次の日。ローリーは一通の手紙をマシューに見せてきた。
「先生に謝罪文を書いたんだ。王宮に保管されてる公文書なんかを参考にしてみたんだけど……」
「ローリー。気持ちは分かるけど、多分その手紙は嫌がらせの追撃だと受け取られると思う」
両親に署名までしてもらったと言うのだから、先生に対しては本当に、同情を禁じ得ない。ローリーは上質な素材の封筒をじっと見つめながら、思いつめたような声で言った。
「もう正直に、伝えようと思うんだ。先生と親しくなりたいって」
「手紙にそう書いたの?」
「うん。それでも許してもらえなかったら、諦めるよ」
そんな、一大決心をしたローリーにもたらされたのは、先生が学校を辞める、という突然の知らせであった。教室に現れた先生は、明日から自分は旅に出るのだと生徒たちに告げた。それから、彼女の宣言に呆然としているローリーに、視線を投げた。
「あなたのおかげよ、ローリー。私、今までは自分でも呆れるくらい、無難に生きてきた。知識さえあれば教師なんか簡単に務まると思って、適当に学んで、適当に遊んで暮らしてきた。でも昨日、あなたの質問で目が覚めたの。教師とは、ただ知識を伝えるだけの存在ではないってことに気づいたわ。なぜ? どうして? そんな生徒の疑問に、答えられなくてどうするのってね」
あんな質問に答えられなくても教師は十分に務まるだろうと生徒たちは思ったが、先生の決意は固かった。
「え、先生、学校辞めちゃうんですか?」
ようやく事態を飲み込んだローリーが、蚊の鳴くような声で尋ねた。先生は力強く頷いたあと、可愛らしい笑顔を見せた。

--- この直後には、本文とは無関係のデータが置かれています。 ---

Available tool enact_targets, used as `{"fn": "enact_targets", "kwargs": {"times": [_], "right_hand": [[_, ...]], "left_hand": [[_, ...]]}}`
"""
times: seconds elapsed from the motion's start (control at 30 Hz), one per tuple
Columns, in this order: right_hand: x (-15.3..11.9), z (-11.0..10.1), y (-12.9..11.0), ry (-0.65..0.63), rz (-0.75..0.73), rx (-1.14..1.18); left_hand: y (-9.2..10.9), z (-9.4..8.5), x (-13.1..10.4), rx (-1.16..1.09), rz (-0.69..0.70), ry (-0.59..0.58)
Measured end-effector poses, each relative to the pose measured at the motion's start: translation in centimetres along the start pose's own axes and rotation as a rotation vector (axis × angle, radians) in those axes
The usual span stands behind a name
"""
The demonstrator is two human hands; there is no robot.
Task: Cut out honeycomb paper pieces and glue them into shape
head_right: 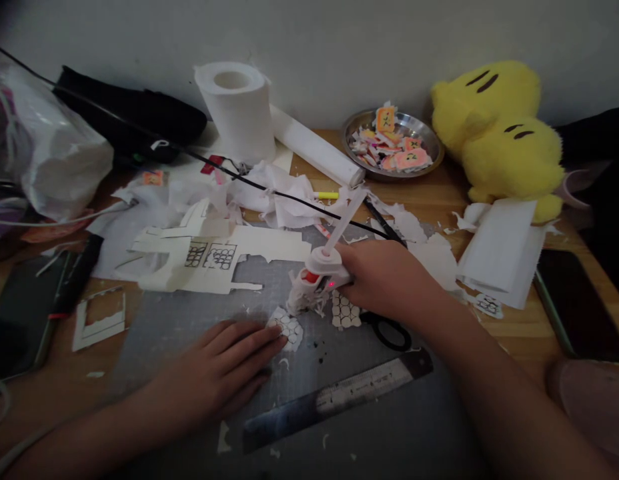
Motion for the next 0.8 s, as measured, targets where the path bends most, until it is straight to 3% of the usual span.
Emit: {"fn": "enact_targets", "kwargs": {"times": [0.8], "right_hand": [[0.12, -0.05, -0.13, 0.002, 0.007, 0.153]], "left_hand": [[-0.05, -0.31, 0.12, -0.006, 0.002, 0.003]]}}
Point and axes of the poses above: each hand's wrist, its own x-axis towards the middle knuckle, its own z-axis out of the palm, y = z × x, the point moved 6 cm from there along x, towards the middle knuckle, and after that the axes turned 2 degrees about x, right-handed, at the moved point
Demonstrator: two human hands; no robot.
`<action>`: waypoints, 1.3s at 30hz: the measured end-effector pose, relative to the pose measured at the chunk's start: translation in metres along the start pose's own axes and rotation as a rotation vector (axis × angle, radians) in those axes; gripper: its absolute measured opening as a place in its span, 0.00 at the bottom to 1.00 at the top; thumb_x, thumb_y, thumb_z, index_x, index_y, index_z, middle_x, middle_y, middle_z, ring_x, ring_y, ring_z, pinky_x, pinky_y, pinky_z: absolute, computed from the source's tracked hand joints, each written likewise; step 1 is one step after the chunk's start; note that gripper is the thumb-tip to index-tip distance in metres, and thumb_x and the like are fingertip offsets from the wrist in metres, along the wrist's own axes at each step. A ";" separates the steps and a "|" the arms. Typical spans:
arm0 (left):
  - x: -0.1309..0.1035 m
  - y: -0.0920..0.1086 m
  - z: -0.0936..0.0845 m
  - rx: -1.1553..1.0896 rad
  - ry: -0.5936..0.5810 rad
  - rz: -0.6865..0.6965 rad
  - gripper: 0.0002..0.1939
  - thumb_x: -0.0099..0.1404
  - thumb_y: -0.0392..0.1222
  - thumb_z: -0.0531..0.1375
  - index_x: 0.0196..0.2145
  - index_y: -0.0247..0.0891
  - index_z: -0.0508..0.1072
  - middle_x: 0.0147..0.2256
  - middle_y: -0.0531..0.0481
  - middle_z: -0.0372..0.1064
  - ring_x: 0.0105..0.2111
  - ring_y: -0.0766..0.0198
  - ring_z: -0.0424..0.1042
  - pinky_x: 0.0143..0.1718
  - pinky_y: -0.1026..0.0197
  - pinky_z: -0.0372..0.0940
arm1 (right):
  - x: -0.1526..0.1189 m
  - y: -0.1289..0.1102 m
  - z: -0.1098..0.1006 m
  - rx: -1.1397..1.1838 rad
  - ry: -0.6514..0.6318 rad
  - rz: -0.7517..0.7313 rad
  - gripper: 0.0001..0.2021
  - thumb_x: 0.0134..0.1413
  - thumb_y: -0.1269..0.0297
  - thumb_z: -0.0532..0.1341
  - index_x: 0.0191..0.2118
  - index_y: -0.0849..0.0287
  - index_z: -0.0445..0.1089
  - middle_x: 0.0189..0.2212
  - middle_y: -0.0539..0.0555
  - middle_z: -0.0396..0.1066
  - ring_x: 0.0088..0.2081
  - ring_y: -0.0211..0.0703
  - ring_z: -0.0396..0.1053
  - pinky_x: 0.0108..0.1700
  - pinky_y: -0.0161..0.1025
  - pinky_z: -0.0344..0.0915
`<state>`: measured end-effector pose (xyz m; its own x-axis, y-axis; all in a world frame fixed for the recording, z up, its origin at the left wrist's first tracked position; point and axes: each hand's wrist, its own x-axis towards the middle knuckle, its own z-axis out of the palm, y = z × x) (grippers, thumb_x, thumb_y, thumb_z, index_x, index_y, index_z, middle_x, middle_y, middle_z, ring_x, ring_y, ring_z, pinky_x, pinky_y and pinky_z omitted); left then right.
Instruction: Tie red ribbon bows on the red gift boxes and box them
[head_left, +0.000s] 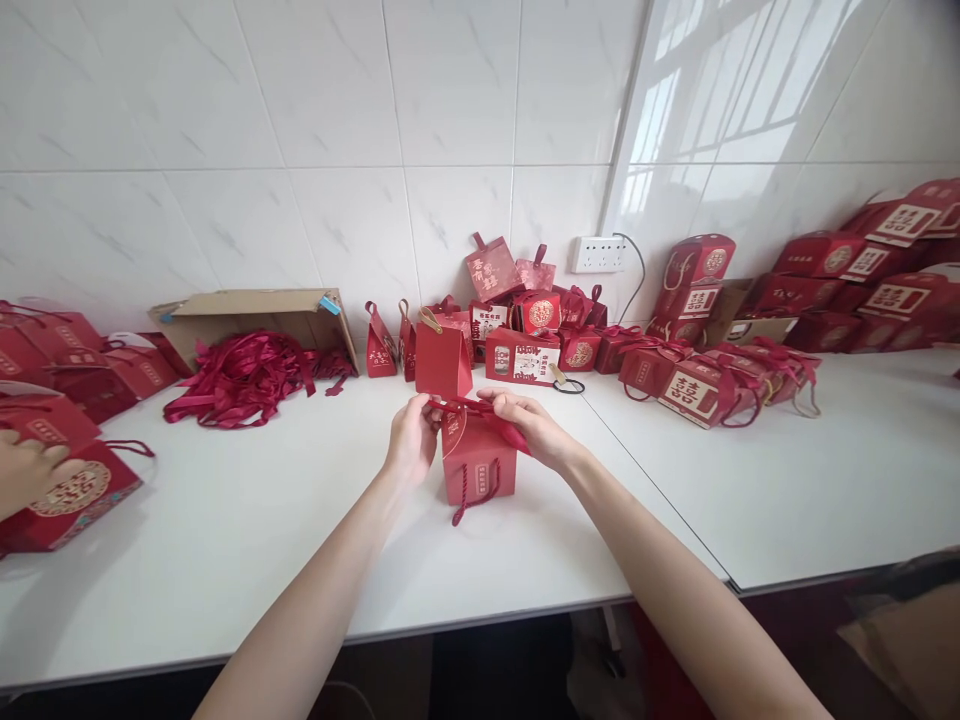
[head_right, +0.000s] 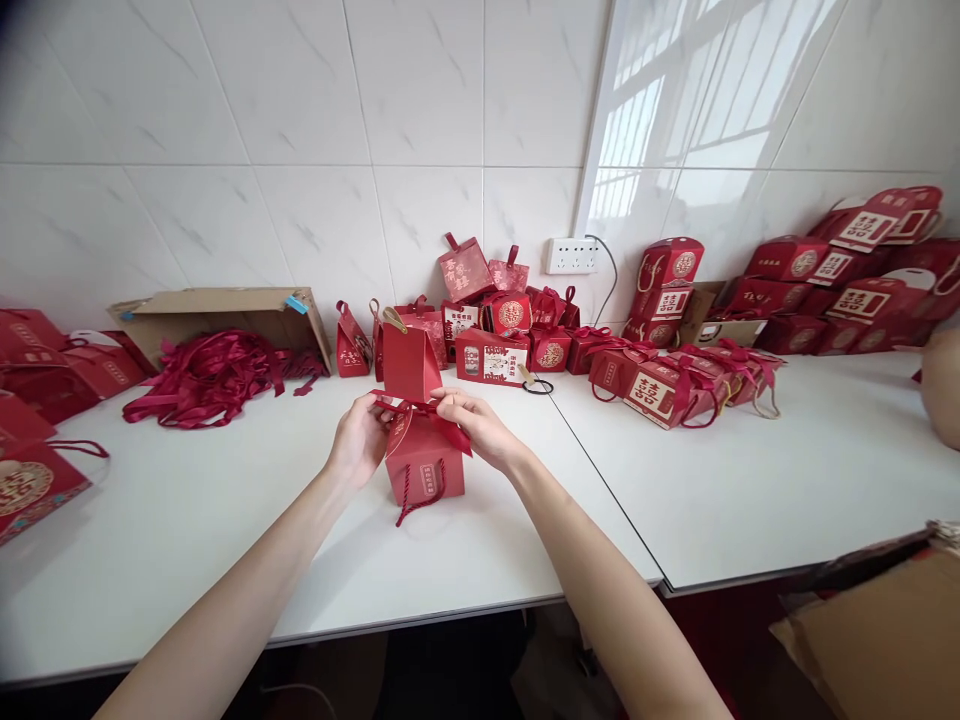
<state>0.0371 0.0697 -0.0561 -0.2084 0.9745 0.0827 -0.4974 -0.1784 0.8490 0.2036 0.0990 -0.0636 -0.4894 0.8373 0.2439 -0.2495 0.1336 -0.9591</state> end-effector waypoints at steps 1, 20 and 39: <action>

「修行の旅に出るわ。生物学という学問に、紙の上の文字だけでなく、直に触れて、もっと説得力のある教師になってみせる。ありがとう、ローリー。あなたのおかげで、人生の目標が見つかった」
ローリーは机の下で、封筒をくしゃりと握りしめた。それから、彼にしては珍しく、ぎこちない笑みを浮かべた。
「そうですか、頑張ってください……」
かくして軍学校は再び、いかめしい教師たちが支配する堅牢な基地となった。少年たちのオアシスを奪ったローリーが全校生徒から恨まれたことは、言うまでもない。